TASK DIRECTIONS
Search the material below for the word "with". Copy every line where it is found.

#### MATERIAL PROVIDED ####

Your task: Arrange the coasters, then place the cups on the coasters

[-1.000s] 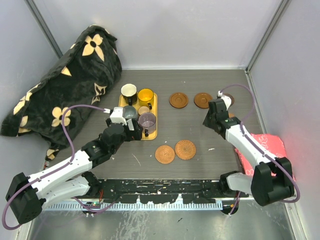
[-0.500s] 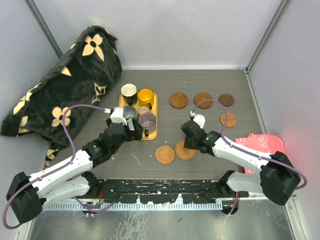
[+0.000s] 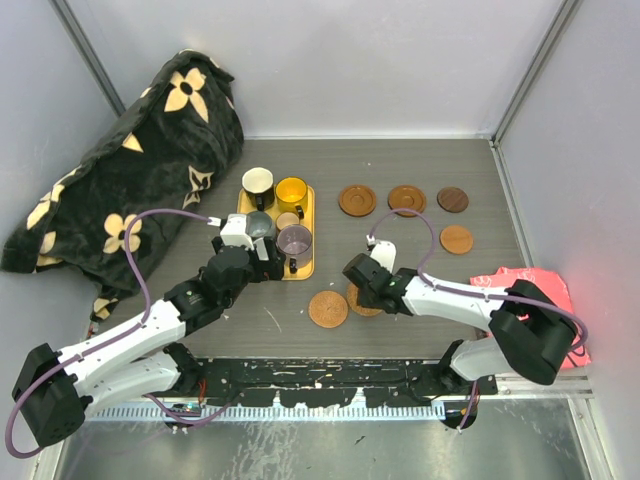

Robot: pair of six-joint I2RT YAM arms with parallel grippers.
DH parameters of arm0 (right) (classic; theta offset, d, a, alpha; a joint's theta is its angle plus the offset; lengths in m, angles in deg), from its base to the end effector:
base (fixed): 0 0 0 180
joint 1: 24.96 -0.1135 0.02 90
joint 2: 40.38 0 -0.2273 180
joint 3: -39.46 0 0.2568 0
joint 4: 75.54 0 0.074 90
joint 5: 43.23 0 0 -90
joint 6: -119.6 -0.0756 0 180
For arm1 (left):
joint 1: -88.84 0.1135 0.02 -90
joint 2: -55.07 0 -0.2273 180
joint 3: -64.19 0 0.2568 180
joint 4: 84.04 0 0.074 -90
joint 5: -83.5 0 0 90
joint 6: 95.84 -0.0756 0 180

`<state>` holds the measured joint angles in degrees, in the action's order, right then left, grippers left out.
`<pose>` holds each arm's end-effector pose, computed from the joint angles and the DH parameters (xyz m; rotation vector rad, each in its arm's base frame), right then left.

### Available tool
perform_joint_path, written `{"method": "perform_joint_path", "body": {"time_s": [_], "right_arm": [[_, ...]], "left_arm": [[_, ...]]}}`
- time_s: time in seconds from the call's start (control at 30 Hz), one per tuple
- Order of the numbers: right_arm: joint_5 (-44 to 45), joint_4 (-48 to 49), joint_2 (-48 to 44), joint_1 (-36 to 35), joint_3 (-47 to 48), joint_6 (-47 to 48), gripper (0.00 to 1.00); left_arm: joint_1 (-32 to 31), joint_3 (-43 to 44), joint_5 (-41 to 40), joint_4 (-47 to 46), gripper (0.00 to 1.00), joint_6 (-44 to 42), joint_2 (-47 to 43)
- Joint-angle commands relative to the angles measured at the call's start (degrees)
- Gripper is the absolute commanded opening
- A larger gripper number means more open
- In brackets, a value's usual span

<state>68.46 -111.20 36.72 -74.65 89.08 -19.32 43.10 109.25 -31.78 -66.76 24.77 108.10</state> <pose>0.1910 0.1819 0.0879 0.0996 2.5524 0.1432 0.2090 -0.1682 0.1988 -0.0183 1.9913 -0.4250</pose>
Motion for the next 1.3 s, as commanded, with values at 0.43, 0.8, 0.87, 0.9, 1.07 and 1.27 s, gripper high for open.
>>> {"method": "perform_joint_path", "body": {"time_s": [0.43, 0.8, 0.87, 0.9, 1.07, 1.27], "right_arm": [[3.99, 1.13, 5.68, 13.86, 0.78, 4.36, 0.22], [-0.01, 2.22, 6.59, 28.17, 4.43, 13.9, 0.22], [-0.54, 2.48, 7.47, 29.84, 5.08, 15.16, 0.22], [-1.17, 2.81, 7.91, 30.74, 5.3, 15.7, 0.22], [-1.51, 3.74, 10.5, 31.99, 7.23, 17.21, 0.22], [-2.02, 3.78, 13.71, 33.08, 11.15, 17.89, 0.22]], "left_arm": [[0.05, 0.54, -0.92, -2.54, 0.98, -0.28, 0.18], [0.05, 0.49, -0.91, -2.62, 0.98, -0.29, 0.0], [0.08, 0.57, -0.81, -2.63, 0.98, -0.25, 0.12], [0.06, 0.58, -0.79, -2.64, 0.98, -0.26, 0.12], [0.06, 0.53, -0.83, -2.72, 0.98, -0.29, 0.3], [-0.01, 0.71, -0.85, -2.8, 0.98, -0.24, 0.97]]}}
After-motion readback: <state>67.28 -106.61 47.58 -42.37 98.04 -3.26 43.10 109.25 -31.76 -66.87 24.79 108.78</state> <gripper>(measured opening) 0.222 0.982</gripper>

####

TASK RESPONSE
Robot: pair of six-joint I2RT YAM arms with parallel grippers.
Motion for the next 1.3 s, as commanded, with values at 0.43, 0.8, 0.87, 0.9, 1.07 and 1.27 s, gripper high for open.

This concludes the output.